__Exercise__. Whenever the string "edges" turns up in a line of the data below, copy that line.

__Extracted entries__.
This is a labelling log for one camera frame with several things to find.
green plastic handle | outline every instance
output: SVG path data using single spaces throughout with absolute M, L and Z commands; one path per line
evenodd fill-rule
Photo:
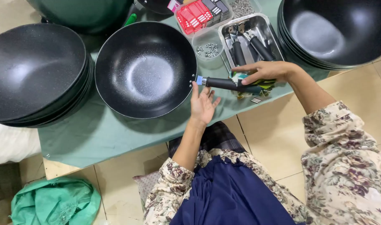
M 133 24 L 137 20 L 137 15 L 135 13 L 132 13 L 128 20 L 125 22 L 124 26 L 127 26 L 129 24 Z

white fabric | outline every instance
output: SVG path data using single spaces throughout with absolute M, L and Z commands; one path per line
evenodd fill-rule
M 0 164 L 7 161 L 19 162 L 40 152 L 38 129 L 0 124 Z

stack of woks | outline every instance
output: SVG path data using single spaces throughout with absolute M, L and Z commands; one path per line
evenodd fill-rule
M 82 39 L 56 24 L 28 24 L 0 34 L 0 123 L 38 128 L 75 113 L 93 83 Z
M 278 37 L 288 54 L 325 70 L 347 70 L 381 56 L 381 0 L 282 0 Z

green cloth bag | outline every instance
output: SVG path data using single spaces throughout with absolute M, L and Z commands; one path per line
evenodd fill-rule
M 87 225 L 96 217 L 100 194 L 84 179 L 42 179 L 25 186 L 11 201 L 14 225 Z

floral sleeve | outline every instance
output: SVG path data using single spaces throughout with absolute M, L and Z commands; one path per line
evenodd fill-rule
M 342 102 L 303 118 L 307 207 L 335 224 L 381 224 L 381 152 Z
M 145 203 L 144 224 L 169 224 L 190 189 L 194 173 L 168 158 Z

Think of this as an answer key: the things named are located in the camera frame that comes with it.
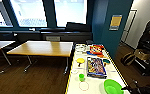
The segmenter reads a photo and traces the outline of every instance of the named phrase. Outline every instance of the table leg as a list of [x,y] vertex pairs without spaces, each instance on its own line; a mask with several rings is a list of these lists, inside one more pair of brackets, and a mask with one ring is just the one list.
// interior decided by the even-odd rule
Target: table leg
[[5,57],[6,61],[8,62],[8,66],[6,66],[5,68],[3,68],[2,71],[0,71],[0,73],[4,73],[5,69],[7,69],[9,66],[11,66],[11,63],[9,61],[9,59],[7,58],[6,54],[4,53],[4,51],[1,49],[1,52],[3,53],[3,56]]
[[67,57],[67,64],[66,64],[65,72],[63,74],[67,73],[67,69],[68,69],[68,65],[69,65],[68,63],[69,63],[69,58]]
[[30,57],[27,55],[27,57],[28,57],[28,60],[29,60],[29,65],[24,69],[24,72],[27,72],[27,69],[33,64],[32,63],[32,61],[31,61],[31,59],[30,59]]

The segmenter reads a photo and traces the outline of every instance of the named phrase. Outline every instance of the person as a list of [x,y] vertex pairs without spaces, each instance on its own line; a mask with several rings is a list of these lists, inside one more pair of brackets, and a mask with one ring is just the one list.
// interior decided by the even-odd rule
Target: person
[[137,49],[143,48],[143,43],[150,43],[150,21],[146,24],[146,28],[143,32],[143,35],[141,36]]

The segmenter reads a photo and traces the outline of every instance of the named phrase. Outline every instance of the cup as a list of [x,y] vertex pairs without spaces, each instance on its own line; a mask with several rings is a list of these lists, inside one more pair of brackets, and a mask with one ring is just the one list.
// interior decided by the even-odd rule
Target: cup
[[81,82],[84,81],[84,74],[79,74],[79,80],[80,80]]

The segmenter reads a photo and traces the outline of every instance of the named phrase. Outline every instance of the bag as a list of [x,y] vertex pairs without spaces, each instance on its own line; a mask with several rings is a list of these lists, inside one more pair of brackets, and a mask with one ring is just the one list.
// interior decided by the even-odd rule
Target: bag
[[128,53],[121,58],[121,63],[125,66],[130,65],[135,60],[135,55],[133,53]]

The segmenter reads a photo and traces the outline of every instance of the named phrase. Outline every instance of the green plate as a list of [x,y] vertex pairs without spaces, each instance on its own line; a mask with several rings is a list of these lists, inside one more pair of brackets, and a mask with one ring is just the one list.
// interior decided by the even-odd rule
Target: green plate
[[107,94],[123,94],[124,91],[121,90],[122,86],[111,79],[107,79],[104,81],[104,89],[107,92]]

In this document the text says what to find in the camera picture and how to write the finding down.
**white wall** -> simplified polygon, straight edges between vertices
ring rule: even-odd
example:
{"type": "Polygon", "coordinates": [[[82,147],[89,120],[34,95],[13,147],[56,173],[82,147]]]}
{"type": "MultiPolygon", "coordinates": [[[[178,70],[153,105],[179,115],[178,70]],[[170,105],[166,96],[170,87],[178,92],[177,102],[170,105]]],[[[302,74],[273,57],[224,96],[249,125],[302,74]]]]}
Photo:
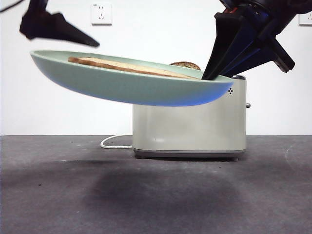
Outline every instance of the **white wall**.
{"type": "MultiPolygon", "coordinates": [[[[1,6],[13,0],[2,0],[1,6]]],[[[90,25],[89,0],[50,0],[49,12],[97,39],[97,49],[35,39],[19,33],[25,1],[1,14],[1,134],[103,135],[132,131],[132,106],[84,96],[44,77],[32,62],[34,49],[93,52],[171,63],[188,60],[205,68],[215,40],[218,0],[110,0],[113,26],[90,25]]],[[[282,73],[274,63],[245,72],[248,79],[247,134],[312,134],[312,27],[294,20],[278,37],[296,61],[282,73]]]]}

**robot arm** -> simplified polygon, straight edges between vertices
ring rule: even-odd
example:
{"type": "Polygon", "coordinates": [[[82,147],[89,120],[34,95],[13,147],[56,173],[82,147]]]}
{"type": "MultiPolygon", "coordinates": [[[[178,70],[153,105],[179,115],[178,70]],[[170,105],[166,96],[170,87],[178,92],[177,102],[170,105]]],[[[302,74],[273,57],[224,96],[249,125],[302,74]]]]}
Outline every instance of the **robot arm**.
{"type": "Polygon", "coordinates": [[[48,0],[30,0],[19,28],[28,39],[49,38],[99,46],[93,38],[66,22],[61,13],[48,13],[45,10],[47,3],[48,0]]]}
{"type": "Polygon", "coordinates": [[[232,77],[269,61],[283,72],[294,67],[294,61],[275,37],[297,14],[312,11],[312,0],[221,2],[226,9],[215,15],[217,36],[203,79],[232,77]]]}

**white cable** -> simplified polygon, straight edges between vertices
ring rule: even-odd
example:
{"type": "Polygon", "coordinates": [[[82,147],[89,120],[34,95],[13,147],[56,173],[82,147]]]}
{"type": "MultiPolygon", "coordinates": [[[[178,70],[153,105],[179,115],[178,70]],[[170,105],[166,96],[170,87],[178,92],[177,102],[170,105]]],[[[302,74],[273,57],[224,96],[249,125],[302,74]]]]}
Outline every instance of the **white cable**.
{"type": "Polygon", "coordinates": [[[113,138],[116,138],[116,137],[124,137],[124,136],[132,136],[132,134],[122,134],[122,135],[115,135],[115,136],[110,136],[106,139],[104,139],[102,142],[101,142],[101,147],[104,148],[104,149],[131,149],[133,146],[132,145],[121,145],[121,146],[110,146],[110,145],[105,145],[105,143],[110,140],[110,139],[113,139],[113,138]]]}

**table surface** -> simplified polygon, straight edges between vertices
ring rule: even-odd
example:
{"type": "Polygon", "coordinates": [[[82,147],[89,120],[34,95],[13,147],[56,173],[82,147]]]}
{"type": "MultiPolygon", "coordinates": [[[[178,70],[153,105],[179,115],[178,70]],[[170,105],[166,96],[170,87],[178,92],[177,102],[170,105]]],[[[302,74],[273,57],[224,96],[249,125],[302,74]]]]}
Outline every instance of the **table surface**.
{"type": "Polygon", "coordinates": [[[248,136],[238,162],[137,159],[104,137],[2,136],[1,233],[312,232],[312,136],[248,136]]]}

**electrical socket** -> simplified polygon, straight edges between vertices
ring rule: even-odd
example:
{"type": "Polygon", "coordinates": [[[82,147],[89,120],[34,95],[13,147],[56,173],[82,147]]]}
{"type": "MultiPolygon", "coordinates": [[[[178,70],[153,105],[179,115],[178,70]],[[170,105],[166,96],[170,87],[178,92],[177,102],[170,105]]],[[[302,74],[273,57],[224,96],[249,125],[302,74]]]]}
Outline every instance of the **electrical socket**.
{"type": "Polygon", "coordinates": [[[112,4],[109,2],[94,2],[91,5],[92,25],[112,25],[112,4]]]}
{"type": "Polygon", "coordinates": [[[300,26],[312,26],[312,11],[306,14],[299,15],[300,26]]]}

__Your solution__.
**white wall** -> simplified polygon, straight edges between vertices
**robot arm** -> simplified polygon, straight edges between vertices
**white cable** -> simplified polygon, straight edges between vertices
**table surface** -> simplified polygon, straight edges between vertices
**electrical socket** -> simplified polygon, straight edges between vertices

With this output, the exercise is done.